Hasanuddin yang kini menjabat Direktur Pusat Studi Kinerja Kewaspadaan Nasional (Kinwanas) itu mengharapkan, agar semua pasangan Capres-Cawapres sebaiknya lebih menonjolkan gagasan kreatif bagi kemaslahatan umat, sekaligus siapkan mentalitas untuk kalah atau menang.

"Saya nilai pasangan Capres-Cawapres JK-Wiranto termasuk yang cukup siap mentalitasnya seperti itu," katanya.

Bagi Hasanuddin dkk dari lingkup HMI, ketidaksiapan untuk kalah pada Pilpres nanti harus diwaspadai, karena bisa menimbulkan keadaan politik nasional memburuk.

"Munculnya iklan itu, sebenarnya menambah beban SBY sendiri. Mestinya tim suksesnya menyiapkan konsep pidato yang bagus, tidak muluk-muluk, yang harus disiapkan agar bisa dibaca dari tempat satu ke tempat yang lain," katanya.

Urusan iklan `Pilpres Satu Putaran`, ditambah lagi terpancingnya SBY menyerang JK di beberapa kesempatan berpidato kampanye, menurutnya, semakin `memperburuk` suasana demokrasi kita.

"Lalu sekarang bagaimana ? Bagi kami, yang diperlukan adalah menyiapkan mentalitas SBY untuk bisa menerima kekalahan.
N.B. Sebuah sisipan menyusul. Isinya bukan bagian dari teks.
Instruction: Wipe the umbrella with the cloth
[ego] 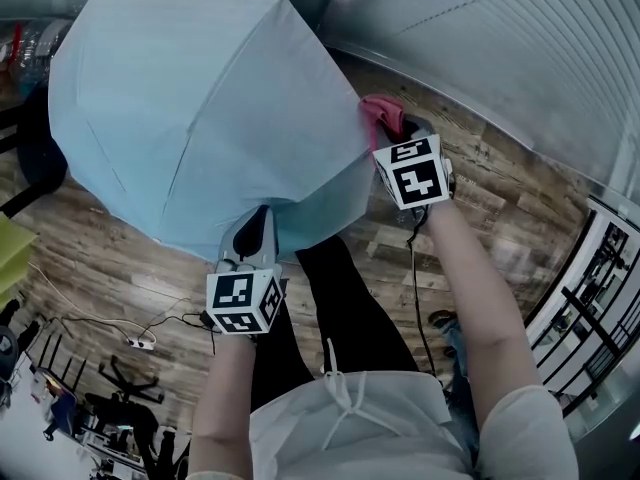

Itu kelihatan sudah jadi barang biasa pada Megawati Soekarnoputri maupun JK. Mentalitas mereka cukup teruji menghadapi berbagai tantangan," ujarnya.

Hasanuddin juga mencermati kebiasaan SBY menyindir lawan-lawan politiknya di satu sisi, dan upayanya membuat kesan `didzalimi` atau `dikeroyok`.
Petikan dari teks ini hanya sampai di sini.